Now we have the file reading ready we will proceed to the item writer that will write person data to the database:
@Named
public class PersonItemWriter implements ItemWriter<Person> {
private PersonDao personDao;
@Inject
public PersonItemWriter(PersonDao personDao) {
this.personDao = personDao;
}
@Override
@Transactional(propagation = Propagation.REQUIRES_NEW)
public void write(List persons) throws Exception {
personDao.insertPersons(persons);
}
}
This item writer gets the person DAO injected. The write method is an implementation of the write method in the ItemWriter interface. By implementing this interface we can use this PersonItemWriter in the tasklet (see above xml).

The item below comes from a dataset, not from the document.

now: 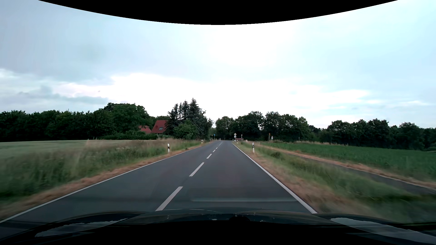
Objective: Follow the waypoints while adhering to traffic rules and regulations
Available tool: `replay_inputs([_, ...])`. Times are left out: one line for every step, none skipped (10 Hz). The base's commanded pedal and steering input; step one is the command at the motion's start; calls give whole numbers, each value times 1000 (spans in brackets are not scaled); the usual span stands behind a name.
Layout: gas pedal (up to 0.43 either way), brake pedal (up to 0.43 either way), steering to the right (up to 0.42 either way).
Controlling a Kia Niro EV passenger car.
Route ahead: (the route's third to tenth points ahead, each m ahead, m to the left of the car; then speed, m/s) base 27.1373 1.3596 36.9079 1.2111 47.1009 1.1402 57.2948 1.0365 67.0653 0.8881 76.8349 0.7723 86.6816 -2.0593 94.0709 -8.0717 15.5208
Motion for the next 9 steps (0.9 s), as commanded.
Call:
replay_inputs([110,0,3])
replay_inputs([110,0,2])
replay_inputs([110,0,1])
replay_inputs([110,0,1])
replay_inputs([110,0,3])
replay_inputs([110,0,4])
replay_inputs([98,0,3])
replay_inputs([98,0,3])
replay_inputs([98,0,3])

Now we have everything in place, we can start a job and get things working:
public void runImportJob(String fileName) throws JobExecutionException {
ApplicationContext applicationContext = new ClassPathXmlApplicationContext("applicationContext.xml");
JobLauncher jobLauncher = applicationContext.getBean("jobLauncher", JobLauncher.class);
Job importJob = applicationContext.getBean("importJob", Job.class);
JobParametersBuilder jobParametersBuilder = new JobParametersBuilder();
jobParametersBuilder.addString("fileName", fileName);
JobExecution execution = jobLauncher.run(importJob, jobParametersBuilder.toJobParameters());
logger.info(String.format("Job (%s) execution status: %s", execution.getJobId(), execution.getStatus()));
}
This code looks up a job launcher and an import job. Then a job parameter is created that contains the file to import (remember this file name is used in the item reader configuration in the spring context.
Finally, the job launcher is told to run the job. The result of this is a job execution object which holds the job execution status.